*Your goal*
With pictures removed, the data below should be returned exactly.

*Provided data*
=== Section Start ===
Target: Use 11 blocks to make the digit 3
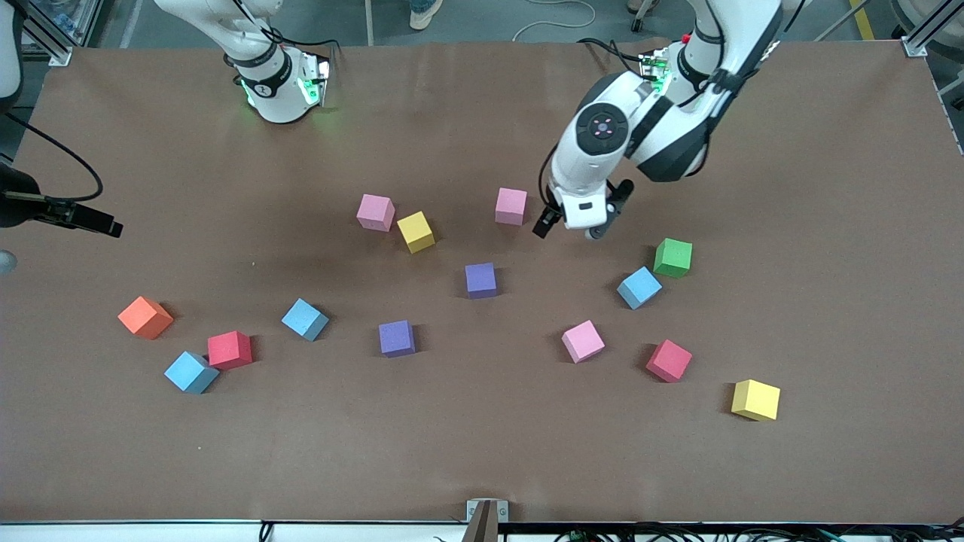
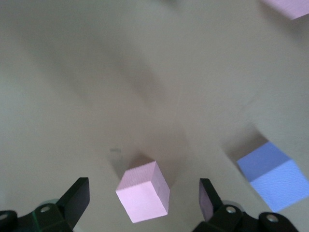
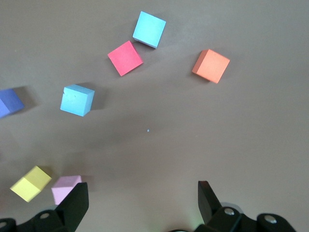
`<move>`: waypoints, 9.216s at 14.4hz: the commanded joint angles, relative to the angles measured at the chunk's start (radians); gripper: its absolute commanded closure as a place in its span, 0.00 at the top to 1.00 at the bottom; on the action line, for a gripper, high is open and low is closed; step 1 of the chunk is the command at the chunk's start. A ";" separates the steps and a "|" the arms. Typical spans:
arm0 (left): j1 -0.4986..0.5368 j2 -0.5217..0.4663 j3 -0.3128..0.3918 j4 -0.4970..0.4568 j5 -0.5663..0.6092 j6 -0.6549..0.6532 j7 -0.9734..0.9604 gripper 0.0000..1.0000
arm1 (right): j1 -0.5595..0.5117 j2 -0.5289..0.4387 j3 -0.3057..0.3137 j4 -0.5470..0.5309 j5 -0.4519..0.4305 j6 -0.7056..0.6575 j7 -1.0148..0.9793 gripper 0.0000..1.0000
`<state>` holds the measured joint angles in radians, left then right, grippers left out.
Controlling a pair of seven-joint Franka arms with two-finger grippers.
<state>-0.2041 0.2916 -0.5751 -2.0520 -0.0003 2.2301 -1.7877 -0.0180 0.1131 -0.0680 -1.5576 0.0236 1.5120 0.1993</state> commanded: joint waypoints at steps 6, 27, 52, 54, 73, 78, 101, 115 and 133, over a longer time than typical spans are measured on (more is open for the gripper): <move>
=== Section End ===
*Solution for this task*
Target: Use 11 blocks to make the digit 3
`<move>`: waypoints, 9.216s at 14.4hz: the commanded joint angles, relative to the angles measured at the chunk's start (radians); gripper: its absolute commanded closure as a place in its span, 0.00 at the top to 1.00 at the bottom; on the action line, for a gripper, high is open and low is closed; step 1 of the chunk is the command at the chunk's start. A ";" separates the steps and a "|" the arms. Typical spans:
arm0 (left): j1 -0.4986..0.5368 j2 -0.5217..0.4663 j3 -0.3128..0.3918 j4 -0.4970..0.4568 j5 -0.5663..0.6092 j6 -0.6549..0.6532 j7 -0.9734..0.9604 gripper 0.0000..1.0000
arm1 (right): j1 -0.5595..0.5117 j2 -0.5289..0.4387 j3 -0.3057..0.3137 j4 -0.5470..0.5309 j5 -0.4519..0.4305 j6 -0.7056..0.6575 j7 -1.0148..0.9793 gripper 0.0000..1.0000
`<state>` holds the measured joint angles in radians, left then right, grippers left out.
Controlling a pair of seven-joint Franka arms with two-finger grippers.
<state>-0.2041 0.2916 -0.5751 -2.0520 -0.0003 2.2301 -1.7877 -0.0180 0.1131 -0.0680 -1.5576 0.0236 1.5120 0.1993</state> commanded: joint waypoints at steps 6, 27, 52, 54, 73, 78, 101, 115 and 133, over a longer time than typical spans are measured on (more is open for the gripper): <move>

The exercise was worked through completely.